Team members: The feedback and suggestions of your team can be an important source of ideas on how to improve business processes or office efficiency. While it’s not practical to have a sit-down meeting with each team member every day, it’s a good idea to touch base with key team members from time to time (say, every month), to gather their thoughts and to ensure your team is working well together.

Specialists and centres of influences: It’s impossible for a single professional to do it all. That’s why successful professionals rely on specialists and centers of influences to expand the range of services they can offer clients. Such relationships can be the source of critical information on strategies and concepts that have a direct and powerful impact on a client’s financial affairs — strategies and concepts you might not hear about otherwise.

Peers: Peers are an often-overlooked source of information. A brief discussion with colleagues and peers in your community can teach you a great deal about how to run a successful financial services practice. By using other people’s experience (both positive and negative), you can capitalize on business opportunities while steering clear of business dangers.

Suppliers: By “suppliers” we mean the firms and individual managers who invest money on behalf of your clients. Often these sources can offer market hints and economic information that’s more detailed and more insightful than what you would read or see in the mass media.

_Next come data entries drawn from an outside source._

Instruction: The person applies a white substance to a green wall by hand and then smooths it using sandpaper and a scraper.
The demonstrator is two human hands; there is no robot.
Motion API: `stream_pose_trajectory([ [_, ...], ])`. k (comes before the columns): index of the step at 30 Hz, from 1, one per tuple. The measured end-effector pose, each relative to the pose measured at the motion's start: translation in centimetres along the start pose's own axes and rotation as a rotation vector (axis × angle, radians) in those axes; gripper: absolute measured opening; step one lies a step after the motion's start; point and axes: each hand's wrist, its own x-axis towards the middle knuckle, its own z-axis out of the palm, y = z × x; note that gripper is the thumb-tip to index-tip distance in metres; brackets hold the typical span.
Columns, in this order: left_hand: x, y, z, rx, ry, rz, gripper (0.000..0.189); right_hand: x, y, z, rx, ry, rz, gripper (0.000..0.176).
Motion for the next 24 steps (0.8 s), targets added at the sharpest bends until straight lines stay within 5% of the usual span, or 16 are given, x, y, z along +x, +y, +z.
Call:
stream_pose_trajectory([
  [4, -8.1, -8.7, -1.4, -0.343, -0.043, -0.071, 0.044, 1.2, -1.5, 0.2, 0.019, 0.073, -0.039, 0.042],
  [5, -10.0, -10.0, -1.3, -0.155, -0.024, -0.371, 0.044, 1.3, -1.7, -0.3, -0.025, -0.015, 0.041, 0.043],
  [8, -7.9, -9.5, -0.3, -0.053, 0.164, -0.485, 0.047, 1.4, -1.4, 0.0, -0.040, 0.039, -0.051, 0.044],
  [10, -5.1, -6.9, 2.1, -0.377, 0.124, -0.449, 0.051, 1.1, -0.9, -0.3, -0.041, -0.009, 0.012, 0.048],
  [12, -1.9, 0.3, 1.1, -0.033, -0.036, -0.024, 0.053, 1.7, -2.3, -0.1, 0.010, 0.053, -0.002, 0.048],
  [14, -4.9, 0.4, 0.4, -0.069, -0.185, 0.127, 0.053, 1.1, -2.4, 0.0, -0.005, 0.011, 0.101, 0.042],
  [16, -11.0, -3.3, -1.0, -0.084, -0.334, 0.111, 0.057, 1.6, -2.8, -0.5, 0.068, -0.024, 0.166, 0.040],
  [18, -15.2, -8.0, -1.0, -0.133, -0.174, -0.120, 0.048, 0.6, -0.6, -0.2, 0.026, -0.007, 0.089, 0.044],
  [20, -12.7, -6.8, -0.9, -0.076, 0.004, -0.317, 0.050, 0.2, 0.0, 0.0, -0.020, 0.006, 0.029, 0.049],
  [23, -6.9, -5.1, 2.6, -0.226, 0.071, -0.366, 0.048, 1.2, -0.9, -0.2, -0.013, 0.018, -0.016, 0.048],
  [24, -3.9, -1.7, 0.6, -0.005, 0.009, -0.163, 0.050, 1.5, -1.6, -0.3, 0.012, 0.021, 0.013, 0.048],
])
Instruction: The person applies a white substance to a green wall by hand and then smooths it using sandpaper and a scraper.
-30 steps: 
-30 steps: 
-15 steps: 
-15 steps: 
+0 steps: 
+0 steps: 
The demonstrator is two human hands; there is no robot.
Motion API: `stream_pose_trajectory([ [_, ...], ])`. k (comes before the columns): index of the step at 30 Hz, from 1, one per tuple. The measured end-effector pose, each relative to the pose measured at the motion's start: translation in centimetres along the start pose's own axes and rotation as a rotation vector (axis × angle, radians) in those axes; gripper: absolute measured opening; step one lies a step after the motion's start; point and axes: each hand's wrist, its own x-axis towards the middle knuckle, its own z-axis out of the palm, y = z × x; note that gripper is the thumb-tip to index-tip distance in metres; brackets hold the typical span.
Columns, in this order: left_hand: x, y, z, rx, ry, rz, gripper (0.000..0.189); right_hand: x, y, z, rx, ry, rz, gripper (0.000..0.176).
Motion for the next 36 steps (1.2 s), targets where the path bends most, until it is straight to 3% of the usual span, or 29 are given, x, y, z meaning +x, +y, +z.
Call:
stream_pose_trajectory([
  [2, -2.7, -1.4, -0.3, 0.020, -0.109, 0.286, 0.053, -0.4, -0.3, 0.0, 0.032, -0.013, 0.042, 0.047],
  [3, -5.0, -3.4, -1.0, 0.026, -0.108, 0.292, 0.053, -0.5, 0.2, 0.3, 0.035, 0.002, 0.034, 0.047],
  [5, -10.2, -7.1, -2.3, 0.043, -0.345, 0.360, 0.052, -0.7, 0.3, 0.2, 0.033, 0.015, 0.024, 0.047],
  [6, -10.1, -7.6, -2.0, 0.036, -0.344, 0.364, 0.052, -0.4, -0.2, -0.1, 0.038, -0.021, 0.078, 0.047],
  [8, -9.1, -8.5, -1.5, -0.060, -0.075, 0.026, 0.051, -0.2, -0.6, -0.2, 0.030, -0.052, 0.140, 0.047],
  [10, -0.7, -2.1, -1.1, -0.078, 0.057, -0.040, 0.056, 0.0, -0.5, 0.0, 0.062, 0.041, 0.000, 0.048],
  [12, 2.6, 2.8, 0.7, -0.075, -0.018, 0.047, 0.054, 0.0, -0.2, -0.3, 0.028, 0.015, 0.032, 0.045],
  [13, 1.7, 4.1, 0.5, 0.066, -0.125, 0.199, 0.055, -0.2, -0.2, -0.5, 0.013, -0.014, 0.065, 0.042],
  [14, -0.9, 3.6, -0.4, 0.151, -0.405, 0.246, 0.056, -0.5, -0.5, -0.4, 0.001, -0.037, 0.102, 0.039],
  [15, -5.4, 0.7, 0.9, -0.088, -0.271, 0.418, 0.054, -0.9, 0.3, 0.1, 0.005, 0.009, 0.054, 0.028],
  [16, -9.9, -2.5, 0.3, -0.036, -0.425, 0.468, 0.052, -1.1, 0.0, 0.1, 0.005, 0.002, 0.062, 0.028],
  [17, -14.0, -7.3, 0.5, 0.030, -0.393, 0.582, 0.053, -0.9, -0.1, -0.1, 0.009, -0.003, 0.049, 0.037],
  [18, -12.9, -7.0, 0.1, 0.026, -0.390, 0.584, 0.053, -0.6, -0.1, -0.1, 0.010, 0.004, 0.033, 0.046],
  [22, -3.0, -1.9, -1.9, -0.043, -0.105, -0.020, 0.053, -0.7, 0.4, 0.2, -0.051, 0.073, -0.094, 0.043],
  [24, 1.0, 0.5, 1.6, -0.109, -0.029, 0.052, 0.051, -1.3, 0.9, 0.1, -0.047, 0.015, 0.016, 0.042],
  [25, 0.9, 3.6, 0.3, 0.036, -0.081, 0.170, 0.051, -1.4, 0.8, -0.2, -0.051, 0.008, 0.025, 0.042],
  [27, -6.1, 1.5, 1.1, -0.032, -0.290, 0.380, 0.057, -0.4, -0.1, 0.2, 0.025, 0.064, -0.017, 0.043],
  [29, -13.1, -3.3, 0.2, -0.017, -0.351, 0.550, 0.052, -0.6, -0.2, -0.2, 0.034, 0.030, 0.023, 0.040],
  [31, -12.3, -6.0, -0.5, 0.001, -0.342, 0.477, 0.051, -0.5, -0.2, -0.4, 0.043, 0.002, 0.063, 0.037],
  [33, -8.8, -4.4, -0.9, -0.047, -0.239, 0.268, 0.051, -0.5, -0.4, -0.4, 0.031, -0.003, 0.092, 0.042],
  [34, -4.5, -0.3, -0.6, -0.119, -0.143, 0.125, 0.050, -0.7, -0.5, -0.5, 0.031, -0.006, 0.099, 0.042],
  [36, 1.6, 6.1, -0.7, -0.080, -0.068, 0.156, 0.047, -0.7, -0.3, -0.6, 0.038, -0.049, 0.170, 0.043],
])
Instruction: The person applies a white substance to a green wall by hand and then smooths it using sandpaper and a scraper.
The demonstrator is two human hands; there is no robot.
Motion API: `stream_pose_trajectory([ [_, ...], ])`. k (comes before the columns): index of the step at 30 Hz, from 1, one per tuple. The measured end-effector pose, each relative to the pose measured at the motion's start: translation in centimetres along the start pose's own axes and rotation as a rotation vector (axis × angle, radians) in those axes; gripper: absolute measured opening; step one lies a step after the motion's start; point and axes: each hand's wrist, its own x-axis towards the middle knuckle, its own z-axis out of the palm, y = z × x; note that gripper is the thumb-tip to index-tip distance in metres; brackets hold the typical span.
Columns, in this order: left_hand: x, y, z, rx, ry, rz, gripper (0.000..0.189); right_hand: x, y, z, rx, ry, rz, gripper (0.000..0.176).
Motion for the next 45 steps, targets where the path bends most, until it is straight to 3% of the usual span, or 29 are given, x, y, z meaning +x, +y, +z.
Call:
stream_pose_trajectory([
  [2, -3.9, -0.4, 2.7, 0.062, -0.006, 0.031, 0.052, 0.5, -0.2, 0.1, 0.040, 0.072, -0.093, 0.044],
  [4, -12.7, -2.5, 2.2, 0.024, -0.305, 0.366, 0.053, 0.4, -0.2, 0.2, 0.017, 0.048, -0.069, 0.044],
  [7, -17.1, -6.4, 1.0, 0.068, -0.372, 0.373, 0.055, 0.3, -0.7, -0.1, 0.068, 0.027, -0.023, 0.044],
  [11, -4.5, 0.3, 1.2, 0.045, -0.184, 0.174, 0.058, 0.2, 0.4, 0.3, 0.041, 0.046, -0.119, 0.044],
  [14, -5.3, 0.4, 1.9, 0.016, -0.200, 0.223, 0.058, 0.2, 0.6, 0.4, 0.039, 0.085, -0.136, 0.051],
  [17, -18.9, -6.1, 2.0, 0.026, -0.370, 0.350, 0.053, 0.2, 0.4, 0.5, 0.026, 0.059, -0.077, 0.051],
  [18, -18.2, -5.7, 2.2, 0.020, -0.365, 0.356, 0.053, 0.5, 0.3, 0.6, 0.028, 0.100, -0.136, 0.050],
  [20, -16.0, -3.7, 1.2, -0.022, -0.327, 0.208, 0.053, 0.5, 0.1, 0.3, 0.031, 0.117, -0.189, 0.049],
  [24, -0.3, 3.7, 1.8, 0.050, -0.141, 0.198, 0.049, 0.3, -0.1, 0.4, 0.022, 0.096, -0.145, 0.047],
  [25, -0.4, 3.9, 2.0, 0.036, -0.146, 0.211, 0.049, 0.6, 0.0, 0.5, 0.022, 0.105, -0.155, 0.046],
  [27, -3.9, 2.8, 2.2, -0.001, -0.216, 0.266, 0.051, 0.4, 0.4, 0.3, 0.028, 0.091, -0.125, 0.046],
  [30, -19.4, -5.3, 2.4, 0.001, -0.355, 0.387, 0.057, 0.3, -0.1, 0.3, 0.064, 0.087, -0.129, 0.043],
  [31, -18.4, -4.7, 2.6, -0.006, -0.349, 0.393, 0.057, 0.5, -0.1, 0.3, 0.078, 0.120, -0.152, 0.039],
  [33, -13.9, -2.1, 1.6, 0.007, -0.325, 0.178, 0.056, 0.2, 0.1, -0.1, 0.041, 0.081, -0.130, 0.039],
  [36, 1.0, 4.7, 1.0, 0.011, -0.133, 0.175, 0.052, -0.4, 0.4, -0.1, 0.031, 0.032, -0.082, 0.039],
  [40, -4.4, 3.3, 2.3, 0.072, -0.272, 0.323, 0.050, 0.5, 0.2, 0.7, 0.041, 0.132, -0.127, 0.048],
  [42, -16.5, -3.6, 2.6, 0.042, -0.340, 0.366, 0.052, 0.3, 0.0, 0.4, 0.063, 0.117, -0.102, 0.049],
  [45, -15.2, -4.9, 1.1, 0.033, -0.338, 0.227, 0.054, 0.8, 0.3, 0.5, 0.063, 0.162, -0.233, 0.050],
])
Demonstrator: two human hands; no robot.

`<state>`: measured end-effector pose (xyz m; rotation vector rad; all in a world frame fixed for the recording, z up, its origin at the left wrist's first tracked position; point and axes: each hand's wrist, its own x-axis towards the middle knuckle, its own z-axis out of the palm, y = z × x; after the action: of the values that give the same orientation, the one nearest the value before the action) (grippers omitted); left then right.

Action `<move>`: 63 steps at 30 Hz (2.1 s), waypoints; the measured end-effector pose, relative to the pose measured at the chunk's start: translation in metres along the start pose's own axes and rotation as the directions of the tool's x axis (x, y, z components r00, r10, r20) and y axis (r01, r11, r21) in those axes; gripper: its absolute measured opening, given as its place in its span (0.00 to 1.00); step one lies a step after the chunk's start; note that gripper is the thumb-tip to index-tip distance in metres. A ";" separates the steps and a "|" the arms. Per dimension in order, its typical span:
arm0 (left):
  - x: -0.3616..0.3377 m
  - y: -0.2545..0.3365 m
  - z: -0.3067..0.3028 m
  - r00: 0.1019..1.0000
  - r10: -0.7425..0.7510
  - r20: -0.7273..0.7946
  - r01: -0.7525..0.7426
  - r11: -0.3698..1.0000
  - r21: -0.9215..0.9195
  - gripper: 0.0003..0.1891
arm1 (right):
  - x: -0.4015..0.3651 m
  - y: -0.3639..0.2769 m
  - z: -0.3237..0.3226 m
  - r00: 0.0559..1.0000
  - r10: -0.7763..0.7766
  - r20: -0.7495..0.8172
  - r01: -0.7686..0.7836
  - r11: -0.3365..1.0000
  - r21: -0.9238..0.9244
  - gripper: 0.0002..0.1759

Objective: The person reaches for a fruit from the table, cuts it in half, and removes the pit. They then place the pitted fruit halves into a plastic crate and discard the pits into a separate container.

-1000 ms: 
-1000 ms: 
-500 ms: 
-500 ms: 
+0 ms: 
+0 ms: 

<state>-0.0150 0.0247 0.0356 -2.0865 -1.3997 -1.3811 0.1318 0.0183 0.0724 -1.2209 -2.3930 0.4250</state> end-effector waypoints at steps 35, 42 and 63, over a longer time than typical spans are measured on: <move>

Clients: Ultimately, it is our clients who determine whether our practice survives or fails. For this reason, it makes sense to hold regular “information gathering” sessions and one-on-one meetings with clients, asking them specific, targeted questions about their experience working with you. This is the best way to identify ways you can improve your practice and ensure ongoing client satisfaction.

Step two: Filter

Once you gather the right information, you need to pick through it and prioritize it. The first step is of course to identify which sources of information deserve special attention; after that, try the following suggestions:

• Establish a basic e-mail sorting system — every e-mail you receive goes into one of four self explanatory categories in your e-mail server: 1) act now 2) act later 3) to file/FYI and 4) trash.

• Delegate information review to team members — one team member becomes responsible for sorting through the newspaper every day, another scans industry magazines, another keeps on top of market news, etc.

• Take advantage of third-party filtering services — RSS feeds, web portals, and other resources that filter relevant information often pay for themselves in saved time.

• Keep your office and computer clean — excess information leads to confusion and wasted time.

Spend a few minutes at the end of each day to return client files to their proper place, and clean your computer’s hard drive of unnecessary information.

• Establish collective responsibility for information — team members know and understand what kinds of information needs prompt response, what can wait, what needs to be passed on to other team members, and what belongs in the round file.

Whichever of the above ideas you implement, the goal is to free up your time so you can spend it on your core duties (i.e., meeting with clients), rather than pushing paper from one side of the desk to the other.

Step three: Pass it on

Once you’ve determined which information is important to your practice, you’ll need a system for informing other team members about it, and, if appropriate, facilitating discussion about it. Some suggestions include:

• General team meetings — to discuss important business developments and changes to the practice.

• “Specialist” meetings — where specific portions of your team (i.e., the client contact team, the estate planning team, the administration and support team, etc.) get together to discuss specific business and client information in more detail.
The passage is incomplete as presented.